Urbino había aprendido a leer y escribir. Le habían enseñado los sacerdotes de Castel Durante. Poco a poco, fue deslizándose a la posición de mayordomo, tanto de la vivienda como del taller. Ahora que su sobrino Leonardo progresaba como aprendiz de los Strozzi, Miguel Ángel confió a Urbino la contabilidad. El muchacho pagaba los sueldos y las facturas y asumió el papel que había tenido Buonarroto cuando era joven. Además se convirtió en un protector que hacía más fácil y grata la vida de su patrón al aliviarlo de infinidad de pequeñas preocupaciones. Miguel Ángel llegó a tener una sensación de permanencia respecto de aquella combinación.

Descansaba cuando ponía sus manos en la arcilla para hacer los modelos. La humedad del barro era tan similar a la de la capilla que le parecía estar dando forma al frío húmedo del ambiente de la sacristía. Pasando del barro al mármol, esculpió la estatua del joven Lorenzo para el nicho que iría sobre El Amanecer y El Anochecer. Empleó un enfoque arquitectónico y diseñó aquella figura de manera estática, introvertida, ungida en sus propias meditaciones. Como contraste, creó una composición activa, que representaba a Giuliano, para la pared opuesta del nicho donde irían El Día y La Noche, en libertad y con una comente de tensión y un continuo estado de movimiento.

Pero fue la Madonna y Niño la que le produjo un verdadero gozo. Ansiaba con toda su alma dar a la Virgen una belleza divina, un rostro en el que brillasen amor y compasión. Vio el tema de la madre y el hijo como si jamás lo hubiese esculpido: intenso deseo e intensa realización. El niño estaba con el cuerpecito torcido en el regazo de su madre; buscaba vigorosamente su alimento. Los pliegues complicados de la túnica de la madre acrecentaban la agitación y exteriorizaban la sensación de realización y dolor, mientras el niño, terrenal y gozoso, mamaba.

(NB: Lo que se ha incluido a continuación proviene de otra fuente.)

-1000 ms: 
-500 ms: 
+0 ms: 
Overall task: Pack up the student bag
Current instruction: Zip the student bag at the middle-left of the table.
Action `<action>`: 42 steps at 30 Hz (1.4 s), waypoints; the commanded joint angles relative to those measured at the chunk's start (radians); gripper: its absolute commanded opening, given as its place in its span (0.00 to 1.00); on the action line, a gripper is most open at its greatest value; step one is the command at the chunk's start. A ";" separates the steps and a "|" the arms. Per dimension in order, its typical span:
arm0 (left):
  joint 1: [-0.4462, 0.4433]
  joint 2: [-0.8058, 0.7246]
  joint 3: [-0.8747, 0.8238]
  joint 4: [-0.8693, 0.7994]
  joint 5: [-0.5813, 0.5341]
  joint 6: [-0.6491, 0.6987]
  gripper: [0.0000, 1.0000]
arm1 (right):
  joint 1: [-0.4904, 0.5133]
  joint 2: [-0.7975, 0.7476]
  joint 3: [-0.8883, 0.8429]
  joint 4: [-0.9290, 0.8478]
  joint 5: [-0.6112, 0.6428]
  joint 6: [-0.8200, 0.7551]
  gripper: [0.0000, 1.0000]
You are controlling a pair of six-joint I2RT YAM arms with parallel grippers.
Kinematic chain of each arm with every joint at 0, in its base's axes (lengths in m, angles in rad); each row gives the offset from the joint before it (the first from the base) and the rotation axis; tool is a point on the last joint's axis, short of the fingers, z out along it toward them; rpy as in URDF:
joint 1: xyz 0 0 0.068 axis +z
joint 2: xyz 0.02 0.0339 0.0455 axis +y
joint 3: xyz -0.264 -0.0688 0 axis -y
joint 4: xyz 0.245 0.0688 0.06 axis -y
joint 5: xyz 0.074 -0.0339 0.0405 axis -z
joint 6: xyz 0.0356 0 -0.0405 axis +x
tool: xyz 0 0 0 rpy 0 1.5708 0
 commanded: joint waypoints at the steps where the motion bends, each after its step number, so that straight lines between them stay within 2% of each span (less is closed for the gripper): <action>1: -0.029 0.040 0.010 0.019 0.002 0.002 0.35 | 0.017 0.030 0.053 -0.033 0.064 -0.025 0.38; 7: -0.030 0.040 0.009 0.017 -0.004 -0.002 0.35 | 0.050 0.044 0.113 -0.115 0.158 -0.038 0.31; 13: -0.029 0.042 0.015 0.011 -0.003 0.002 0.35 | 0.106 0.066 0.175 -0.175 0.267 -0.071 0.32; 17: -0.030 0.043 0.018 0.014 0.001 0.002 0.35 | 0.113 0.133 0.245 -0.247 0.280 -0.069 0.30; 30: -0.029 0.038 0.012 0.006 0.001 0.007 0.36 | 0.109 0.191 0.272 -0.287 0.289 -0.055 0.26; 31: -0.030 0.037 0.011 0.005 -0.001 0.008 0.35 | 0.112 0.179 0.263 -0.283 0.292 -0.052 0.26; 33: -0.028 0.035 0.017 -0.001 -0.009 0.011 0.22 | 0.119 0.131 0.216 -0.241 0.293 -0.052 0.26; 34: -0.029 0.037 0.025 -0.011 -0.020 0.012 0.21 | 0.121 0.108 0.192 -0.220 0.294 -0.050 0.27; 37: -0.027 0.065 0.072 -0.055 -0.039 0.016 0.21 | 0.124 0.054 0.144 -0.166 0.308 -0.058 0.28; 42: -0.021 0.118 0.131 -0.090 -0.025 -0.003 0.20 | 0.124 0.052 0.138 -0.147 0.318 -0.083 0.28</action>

Y Miguel Ángel sintió que su cabeza se aligeraba y que era como si estuviese de vuelta en su primer taller, esculpiendo la Virgen para los dos hermanos comerciantes de Brujas en aquél «su» periodo de gracia.

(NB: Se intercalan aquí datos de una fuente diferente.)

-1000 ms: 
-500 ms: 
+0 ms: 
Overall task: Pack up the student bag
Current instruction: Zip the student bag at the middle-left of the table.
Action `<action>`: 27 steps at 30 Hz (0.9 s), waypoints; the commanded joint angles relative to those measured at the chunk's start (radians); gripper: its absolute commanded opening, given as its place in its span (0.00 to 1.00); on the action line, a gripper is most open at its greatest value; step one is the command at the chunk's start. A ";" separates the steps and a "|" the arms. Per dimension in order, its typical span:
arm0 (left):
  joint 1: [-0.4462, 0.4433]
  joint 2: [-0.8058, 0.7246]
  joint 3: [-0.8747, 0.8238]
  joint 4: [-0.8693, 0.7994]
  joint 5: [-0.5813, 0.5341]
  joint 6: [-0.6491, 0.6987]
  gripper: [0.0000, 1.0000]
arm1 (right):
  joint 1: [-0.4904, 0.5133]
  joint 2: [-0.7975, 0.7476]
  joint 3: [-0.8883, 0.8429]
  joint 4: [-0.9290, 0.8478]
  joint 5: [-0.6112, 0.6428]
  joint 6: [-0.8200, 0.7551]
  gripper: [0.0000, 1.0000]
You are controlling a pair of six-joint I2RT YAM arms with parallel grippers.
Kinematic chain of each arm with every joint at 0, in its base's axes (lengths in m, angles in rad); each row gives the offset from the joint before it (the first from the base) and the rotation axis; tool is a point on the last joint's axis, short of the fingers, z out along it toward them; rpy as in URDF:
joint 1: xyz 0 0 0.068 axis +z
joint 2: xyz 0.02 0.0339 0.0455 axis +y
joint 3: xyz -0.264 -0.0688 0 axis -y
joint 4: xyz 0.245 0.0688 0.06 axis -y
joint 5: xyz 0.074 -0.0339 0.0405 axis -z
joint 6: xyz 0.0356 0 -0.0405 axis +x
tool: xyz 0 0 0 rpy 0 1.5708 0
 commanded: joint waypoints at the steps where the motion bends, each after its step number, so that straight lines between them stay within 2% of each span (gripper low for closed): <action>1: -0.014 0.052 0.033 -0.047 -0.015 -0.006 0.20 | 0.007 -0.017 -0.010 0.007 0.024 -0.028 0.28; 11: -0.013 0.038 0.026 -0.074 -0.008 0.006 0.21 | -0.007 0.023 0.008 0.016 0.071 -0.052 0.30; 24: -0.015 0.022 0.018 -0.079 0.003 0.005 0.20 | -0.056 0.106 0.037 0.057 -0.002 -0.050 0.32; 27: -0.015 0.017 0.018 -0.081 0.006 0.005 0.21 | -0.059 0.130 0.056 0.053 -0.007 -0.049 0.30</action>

Sólo fue una fortísima fiebre. Y cuando pasó, quedó tan débil que las piernas apenas podían sostenerlo.

El Papa envió un carruaje a Florencia y ordenó a Miguel Ángel que fuese en él a Roma para reponerse en el sol meridional y enterarse del gran proyecto que había concebido. Aquella preocupación de Clemente por la salud de Miguel Ángel era legítima, casi la de un hermano. Y poco después, el Papa le reveló lo que quería: ¿le agradaría a Miguel Ángel pintar un Juicio Final en la vasta pared del altar mayor de la Capilla Sixtina?

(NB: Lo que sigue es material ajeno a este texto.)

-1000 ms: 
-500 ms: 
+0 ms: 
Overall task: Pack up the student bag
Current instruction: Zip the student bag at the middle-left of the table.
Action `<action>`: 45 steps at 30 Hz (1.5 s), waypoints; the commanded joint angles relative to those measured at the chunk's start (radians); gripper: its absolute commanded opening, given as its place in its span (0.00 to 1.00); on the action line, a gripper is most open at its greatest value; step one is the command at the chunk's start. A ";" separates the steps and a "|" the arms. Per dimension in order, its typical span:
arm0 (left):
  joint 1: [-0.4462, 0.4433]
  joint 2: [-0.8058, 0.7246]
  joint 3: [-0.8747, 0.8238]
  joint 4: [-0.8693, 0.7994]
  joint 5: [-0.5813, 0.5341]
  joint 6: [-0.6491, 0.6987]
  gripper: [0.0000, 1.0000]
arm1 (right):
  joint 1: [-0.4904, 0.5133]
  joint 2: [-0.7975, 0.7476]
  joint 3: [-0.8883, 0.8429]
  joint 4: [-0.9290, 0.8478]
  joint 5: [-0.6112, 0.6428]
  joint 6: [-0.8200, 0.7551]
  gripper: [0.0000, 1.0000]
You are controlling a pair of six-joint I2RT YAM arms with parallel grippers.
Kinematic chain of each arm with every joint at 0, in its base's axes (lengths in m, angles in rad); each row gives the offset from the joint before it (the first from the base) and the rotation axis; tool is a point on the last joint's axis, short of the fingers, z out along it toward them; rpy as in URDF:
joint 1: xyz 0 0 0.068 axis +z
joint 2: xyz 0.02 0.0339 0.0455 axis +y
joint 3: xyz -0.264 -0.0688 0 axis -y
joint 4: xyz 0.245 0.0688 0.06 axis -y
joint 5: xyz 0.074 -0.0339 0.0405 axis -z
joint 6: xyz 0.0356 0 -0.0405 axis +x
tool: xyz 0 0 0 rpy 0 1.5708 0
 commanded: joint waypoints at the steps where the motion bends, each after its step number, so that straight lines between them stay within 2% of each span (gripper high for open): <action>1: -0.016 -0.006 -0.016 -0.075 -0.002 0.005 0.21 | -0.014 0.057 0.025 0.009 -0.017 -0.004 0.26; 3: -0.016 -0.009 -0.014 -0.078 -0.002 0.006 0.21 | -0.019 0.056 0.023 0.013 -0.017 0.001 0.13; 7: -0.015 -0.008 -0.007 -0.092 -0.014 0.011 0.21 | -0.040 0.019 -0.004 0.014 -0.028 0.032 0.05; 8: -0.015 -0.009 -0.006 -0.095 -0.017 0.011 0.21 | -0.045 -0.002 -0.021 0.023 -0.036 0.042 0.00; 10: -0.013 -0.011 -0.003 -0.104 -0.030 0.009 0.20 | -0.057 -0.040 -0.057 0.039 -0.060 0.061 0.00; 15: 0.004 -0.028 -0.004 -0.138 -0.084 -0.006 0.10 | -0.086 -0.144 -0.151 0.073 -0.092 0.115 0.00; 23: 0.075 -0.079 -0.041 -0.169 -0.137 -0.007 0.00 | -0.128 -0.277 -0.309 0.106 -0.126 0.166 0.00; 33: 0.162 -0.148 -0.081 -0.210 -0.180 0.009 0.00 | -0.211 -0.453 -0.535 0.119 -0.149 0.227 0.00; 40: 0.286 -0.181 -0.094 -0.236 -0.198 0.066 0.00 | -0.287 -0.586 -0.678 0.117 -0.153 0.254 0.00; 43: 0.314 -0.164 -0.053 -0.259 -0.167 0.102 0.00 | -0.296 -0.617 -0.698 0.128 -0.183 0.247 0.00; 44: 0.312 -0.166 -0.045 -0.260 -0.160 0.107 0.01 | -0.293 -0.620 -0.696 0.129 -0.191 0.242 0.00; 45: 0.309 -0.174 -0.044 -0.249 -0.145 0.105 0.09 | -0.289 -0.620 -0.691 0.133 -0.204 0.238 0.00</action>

En la cena, Miguel Ángel conoció a un joven singularmente agraciado. Parecía uno de los efebos griegos que él había pintado detrás de la Sagrada Familia para Doni.

Tommaso de Cavalieri, de veintidós años, culto, serio, era el heredero de un patricio apellido romano. Ambicionaba llegar a ser pintor destacado y pidió a Miguel Ángel que lo aceptara como aprendiz. La admiración que advirtió en los ojos del joven era poco menos que idolatría, pero le contestó que tenía que volver a Florencia para terminar la capilla Medici, a pesar de lo cual no tenía inconveniente en pasar parte de su tiempo en Roma para dibujar juntos. La intensa concentración del joven mientras observaba cómo Miguel Ángel obtenía aquellos efectos volátiles en sus dibujos le resultaba enormemente halagüeña. Y descubrió que Tommaso era un trabajador inteligente, consciente y de un carácter deliciosamente simpático. Cuando se separaron, convinieron escribirse. Miguel Ángel ofreció enviar algunos dibujos especiales que Tommaso podría utilizar como estudio y hacérselo saber cuando llegase a una decisión respecto a la propuesta del Papa. De regreso en Florencia volvió a la sacristía. Se sentía como nuevo.